Exactly the lines from the beginning of the material to the line with "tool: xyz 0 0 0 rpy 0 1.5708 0" are to be repeated, both ends included.

* **RECORDED DATA**
***

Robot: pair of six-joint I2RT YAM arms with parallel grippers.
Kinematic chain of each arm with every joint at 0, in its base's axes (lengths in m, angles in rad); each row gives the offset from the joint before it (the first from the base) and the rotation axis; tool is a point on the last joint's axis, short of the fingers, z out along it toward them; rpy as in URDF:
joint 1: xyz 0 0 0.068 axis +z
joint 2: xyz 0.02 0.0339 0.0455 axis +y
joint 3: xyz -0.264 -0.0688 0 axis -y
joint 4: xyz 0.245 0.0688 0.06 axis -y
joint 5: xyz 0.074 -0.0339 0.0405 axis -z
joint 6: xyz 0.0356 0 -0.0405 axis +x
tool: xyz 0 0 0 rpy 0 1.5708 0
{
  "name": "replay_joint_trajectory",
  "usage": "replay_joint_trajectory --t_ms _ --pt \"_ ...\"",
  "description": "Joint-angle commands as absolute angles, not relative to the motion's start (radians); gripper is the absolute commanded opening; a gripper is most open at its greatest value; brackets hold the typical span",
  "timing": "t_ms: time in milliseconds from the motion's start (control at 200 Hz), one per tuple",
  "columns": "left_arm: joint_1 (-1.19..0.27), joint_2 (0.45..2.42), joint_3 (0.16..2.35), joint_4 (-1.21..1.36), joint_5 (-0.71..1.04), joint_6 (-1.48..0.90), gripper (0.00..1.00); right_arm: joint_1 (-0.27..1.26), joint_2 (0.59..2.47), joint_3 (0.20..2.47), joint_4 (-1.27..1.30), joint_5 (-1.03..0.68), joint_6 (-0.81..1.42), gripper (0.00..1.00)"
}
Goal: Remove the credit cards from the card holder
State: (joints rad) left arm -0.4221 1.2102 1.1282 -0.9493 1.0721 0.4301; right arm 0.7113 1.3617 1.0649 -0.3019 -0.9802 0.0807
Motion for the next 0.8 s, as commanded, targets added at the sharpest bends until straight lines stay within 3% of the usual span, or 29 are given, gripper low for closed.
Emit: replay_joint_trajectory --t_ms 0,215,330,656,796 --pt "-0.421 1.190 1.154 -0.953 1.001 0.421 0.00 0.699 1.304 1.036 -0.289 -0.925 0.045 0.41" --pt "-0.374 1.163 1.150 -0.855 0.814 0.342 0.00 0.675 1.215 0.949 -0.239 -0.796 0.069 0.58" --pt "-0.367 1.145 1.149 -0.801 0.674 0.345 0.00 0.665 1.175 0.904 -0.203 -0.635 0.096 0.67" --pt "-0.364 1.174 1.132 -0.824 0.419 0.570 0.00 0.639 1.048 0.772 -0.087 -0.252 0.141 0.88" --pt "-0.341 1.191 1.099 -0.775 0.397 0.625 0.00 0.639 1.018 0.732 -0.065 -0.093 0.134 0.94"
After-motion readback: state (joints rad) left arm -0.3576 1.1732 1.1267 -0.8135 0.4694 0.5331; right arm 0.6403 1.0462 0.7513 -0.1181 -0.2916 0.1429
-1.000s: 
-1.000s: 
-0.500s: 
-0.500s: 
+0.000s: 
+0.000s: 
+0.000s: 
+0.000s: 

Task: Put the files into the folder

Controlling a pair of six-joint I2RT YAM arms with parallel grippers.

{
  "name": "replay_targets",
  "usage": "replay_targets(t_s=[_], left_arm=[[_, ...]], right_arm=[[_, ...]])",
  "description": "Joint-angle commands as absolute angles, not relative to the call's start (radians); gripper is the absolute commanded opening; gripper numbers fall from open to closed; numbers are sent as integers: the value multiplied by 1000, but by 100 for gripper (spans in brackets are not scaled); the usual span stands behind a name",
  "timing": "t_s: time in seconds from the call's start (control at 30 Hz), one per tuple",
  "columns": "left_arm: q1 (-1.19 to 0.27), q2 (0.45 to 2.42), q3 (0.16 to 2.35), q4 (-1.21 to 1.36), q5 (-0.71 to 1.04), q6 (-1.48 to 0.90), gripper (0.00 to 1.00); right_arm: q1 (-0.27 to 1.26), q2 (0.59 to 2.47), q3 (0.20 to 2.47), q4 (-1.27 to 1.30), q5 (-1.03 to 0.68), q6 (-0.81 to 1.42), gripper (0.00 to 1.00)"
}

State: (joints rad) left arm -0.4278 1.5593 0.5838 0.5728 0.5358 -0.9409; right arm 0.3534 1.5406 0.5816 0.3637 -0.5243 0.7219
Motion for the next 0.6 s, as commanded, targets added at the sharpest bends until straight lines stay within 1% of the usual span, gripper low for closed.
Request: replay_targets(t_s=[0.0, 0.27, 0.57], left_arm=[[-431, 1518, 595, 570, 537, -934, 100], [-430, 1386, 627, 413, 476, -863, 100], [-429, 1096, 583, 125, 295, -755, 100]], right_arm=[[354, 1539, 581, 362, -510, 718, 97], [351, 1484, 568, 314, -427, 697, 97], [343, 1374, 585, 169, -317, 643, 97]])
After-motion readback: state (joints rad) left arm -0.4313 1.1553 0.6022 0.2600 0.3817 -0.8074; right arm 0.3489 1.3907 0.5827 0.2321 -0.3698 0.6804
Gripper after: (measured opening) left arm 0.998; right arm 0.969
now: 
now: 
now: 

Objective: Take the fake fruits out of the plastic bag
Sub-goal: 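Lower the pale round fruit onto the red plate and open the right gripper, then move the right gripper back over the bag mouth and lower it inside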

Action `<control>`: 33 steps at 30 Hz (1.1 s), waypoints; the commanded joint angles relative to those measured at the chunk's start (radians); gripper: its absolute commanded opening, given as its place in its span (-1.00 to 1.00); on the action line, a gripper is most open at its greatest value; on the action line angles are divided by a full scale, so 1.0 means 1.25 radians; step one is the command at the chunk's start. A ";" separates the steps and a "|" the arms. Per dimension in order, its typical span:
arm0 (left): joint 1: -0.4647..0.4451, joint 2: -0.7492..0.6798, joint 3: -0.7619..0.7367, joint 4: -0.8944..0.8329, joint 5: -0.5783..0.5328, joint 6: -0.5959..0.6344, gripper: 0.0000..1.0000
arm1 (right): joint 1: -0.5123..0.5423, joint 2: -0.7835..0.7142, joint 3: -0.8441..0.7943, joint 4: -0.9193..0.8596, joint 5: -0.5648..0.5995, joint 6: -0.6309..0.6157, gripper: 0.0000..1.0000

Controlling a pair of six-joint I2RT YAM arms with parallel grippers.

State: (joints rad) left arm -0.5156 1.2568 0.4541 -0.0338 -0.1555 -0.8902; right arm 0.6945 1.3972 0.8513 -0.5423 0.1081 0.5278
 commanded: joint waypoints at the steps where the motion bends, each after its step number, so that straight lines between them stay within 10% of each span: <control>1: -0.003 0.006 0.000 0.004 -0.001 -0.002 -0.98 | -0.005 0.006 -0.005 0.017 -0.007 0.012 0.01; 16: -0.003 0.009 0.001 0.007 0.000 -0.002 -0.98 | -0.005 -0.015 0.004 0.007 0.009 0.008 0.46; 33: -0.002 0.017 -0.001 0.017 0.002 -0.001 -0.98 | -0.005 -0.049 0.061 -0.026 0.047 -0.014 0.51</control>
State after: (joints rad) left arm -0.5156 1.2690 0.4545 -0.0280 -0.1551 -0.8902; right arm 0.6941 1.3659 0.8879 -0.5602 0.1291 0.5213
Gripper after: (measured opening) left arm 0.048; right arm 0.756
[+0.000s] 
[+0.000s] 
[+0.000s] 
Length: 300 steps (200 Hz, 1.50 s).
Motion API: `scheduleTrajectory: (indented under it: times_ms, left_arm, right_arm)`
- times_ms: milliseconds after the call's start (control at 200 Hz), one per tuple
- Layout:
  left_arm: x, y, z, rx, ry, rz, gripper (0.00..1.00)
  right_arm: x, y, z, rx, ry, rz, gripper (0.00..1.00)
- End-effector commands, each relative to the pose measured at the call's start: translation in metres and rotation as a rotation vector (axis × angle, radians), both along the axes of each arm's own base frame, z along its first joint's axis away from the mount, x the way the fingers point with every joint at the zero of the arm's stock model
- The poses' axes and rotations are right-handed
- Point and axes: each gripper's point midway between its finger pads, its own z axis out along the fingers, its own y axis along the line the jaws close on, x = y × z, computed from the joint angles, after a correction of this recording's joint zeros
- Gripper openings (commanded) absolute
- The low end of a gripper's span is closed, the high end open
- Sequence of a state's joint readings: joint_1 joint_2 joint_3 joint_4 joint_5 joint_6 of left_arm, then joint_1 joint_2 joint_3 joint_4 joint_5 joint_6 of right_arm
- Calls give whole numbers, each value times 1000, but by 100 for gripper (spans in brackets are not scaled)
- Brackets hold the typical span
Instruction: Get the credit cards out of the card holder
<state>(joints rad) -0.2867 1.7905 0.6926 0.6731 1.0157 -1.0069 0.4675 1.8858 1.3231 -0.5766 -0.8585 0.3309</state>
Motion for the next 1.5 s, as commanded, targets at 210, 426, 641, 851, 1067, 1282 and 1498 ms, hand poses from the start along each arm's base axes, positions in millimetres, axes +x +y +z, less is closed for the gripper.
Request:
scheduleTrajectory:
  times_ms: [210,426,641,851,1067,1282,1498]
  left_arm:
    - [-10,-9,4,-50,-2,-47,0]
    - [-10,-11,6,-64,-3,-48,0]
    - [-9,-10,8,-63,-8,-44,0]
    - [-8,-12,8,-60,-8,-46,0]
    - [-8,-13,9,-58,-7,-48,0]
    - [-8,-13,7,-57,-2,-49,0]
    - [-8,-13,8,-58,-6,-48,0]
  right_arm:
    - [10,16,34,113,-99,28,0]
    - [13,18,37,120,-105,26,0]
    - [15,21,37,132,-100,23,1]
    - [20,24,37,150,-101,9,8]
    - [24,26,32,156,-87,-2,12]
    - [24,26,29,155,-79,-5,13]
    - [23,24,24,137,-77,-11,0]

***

* **SOLVED PROBLEM**
Robot: pair of six-joint I2RT YAM arms with parallel grippers.
Kinematic chain of each arm with every joint at 0, in its base's axes (lengths in m, angles in rad); each row gives the offset from the joint before it (the first from the base) and the rotation axis; tool is a point on the last joint's axis, short of the fingers, z out along it toward them; rpy as in URDF:
joint 1: xyz 0 0 0.068 axis +z
joint 2: xyz 0.02 0.0339 0.0455 axis +y
joint 3: xyz -0.264 -0.0688 0 axis -y
joint 4: xyz 0.245 0.0688 0.06 axis -y
joint 5: xyz 0.074 -0.0339 0.0405 axis -z
joint 6: xyz 0.0356 0 -0.0405 axis +x
tool: xyz 0 0 0 rpy 0 1.5708 0

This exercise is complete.